Chinese Herald
- Owner: Lili Wang
- Founded: 1994; 32 years ago
- Language: Simplified Chinese
- Headquarters: Auckland
- Country: New Zealand
- Website: www.chineseherald.co.nz

= Chinese Herald =

New Zealand Chinese-language newspaper

The Chinese Herald (新西兰中文先驱网) is a Chinese-language newspaper published in New Zealand. Between 2016 and 2019, it operated the Chinese New Zealand Herald website in a joint venture with New Zealand Media and Entertainment.

==History and management==
The Chinese Herald was founded in 1994 by Wilson & Horton as the New Zealand Chinese Herald Weekly (新西兰先驱报中文周刊) before changing its name in 1997. It is currently owned by businesswoman Lili Wang, who acquired the newspaper in 2015.

In 2017, academic Anne-Marie Brady wrote that the newspaper "has close personnel links to the [Chinese] consulate and works with the All-China Federation of Overseas Chinese". Personnel from the Chinese Herald have attended media forums in China on multiple occasions; including regular appearances at the state-linked Global Chinese-Language Media Forum. Wang attended the 2018 Media Cooperation Forum in Hainan hosted by its provincial government and the state-run People's Daily.

===Chinese New Zealand Herald===
In October 2016, the Chinese Herald and New Zealand Media and Entertainment (NZME, publisher of The New Zealand Herald) launched a joint venture website called the Chinese New Zealand Herald, which was owned equally between the two.

In September 2019, Newsroom reported that the Chinese New Zealand Herald's organizational structure and state permits amounted to supervision and control by Chinese Communist Party (CCP) authorities; for example, the website was operated by a fully owned subsidiary of the state news agency China News Service. Newsroom also cited experts who identified the content as Chinese government propaganda. NZME denied that the website's content was dependent on Chinese government approval. The Chinese New Zealand Herald had earlier that year been the subject of controversy for editing translated New Zealand Herald stories to place the Chinese government in a positive light while omitting stories discussing it negatively, and for retracting a misleading article about the 2019 Hong Kong protests. In December 2019, the joint venture ended after NZME sold its stake to the Chinese Herald.

==Content==
As of 2019, the newspaper published three times a week on Tuesdays, Thursdays, and Saturdays.
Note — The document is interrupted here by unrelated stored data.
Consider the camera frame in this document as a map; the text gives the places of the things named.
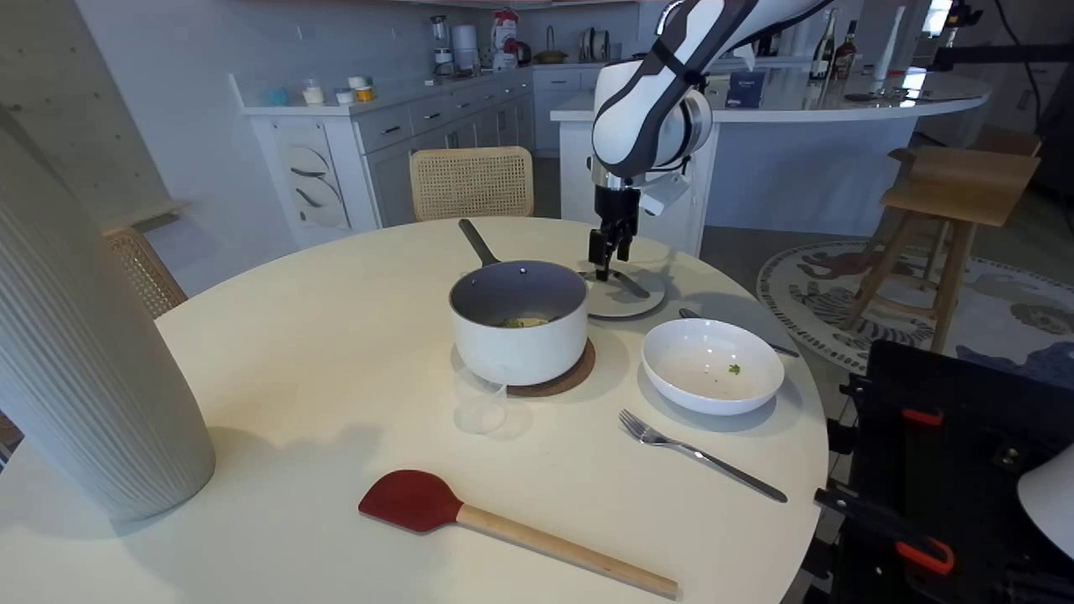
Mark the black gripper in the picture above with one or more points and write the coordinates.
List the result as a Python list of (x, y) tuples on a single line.
[(616, 205)]

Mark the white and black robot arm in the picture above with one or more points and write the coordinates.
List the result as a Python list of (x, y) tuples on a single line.
[(648, 112)]

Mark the white bowl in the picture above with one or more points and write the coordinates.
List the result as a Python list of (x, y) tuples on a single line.
[(691, 384)]

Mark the beige chair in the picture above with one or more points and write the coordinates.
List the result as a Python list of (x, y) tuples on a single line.
[(471, 183)]

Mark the white kitchen island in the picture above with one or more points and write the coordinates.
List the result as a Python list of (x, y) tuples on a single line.
[(782, 168)]

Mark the blue box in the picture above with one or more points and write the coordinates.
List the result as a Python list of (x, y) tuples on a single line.
[(746, 92)]

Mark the small clear glass dish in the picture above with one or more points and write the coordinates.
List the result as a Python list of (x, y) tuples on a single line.
[(486, 417)]

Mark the silver fork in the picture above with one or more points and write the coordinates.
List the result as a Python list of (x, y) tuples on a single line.
[(695, 453)]

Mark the red and white appliance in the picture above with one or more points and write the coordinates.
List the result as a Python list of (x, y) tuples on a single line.
[(503, 38)]

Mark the white canister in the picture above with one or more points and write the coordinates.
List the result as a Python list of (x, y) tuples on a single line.
[(465, 48)]

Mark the white sideboard cabinet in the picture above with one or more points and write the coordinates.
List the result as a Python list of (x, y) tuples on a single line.
[(321, 168)]

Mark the wooden stool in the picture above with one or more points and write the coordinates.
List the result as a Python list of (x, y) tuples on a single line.
[(962, 186)]

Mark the round patterned rug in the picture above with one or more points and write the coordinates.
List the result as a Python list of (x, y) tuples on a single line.
[(1011, 306)]

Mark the black equipment cart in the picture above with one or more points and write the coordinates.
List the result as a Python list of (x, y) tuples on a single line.
[(962, 482)]

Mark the wooden side furniture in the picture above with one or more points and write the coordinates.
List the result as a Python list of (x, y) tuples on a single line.
[(153, 273)]

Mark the white lamp shade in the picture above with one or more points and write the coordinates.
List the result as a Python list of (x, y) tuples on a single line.
[(1055, 501)]

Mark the large white ribbed vase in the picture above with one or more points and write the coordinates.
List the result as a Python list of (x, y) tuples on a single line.
[(77, 369)]

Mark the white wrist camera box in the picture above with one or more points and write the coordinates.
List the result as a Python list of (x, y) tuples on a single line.
[(665, 198)]

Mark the black camera stand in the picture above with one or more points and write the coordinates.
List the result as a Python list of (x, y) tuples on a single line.
[(1008, 50)]
In 2022, the outlet stated the newspaper had a readership of over 90,000, and that the website received 200,000 unique visitors per week, 70% of whom from New Zealand and 25% from China. Wang has stated that the main target audience is "people living in New Zealand who speak Mandarin".

The Chinese Herald publishes both original content and content reproduced from other sources, with international stories often sourced from Chinese state media and domestic stories from English-language New Zealand media. Local experts interviewed by State Media Monitor in 2024 and 2025 reportedly assessed the outlet as "functioning as a propaganda tool for the Chinese government".
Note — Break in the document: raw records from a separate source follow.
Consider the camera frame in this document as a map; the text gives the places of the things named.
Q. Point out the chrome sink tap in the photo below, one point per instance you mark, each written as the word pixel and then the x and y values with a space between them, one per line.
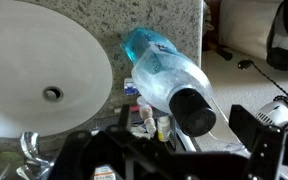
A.
pixel 34 156

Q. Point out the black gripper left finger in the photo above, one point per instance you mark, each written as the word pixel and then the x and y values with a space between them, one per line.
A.
pixel 94 153

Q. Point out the granite top vanity cabinet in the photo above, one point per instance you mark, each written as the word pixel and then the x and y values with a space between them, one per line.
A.
pixel 164 16

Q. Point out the small pink white tube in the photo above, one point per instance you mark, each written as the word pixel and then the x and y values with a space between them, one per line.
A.
pixel 146 115

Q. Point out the white oval sink basin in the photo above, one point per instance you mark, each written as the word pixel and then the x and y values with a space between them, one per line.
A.
pixel 34 66

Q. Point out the small blue white packet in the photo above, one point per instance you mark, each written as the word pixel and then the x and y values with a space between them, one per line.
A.
pixel 130 86

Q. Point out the small white yellow bottle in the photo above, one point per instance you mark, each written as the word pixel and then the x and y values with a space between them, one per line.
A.
pixel 163 128

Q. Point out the blue mouthwash bottle black cap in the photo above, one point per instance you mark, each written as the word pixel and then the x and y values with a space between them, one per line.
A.
pixel 165 78

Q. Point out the white hair dryer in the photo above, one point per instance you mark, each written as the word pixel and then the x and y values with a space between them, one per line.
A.
pixel 277 111

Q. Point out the white tube orange label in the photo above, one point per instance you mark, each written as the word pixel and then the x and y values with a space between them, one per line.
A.
pixel 103 172

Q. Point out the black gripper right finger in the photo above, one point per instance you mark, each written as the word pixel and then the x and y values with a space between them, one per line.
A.
pixel 267 150
According to Radio Free Asia, the Chinese Herald won a lengthy defamation lawsuit against another Chinese-language newspaper, New Times Weekly. Chinese Herald sued New Times Weekly for claiming the Chinese Herald had yielded to CCP control after it published articles in 2001 praising the 1989 Tiananmen Square massacre. New Times Weekly closed down in 2011 after paying compensation.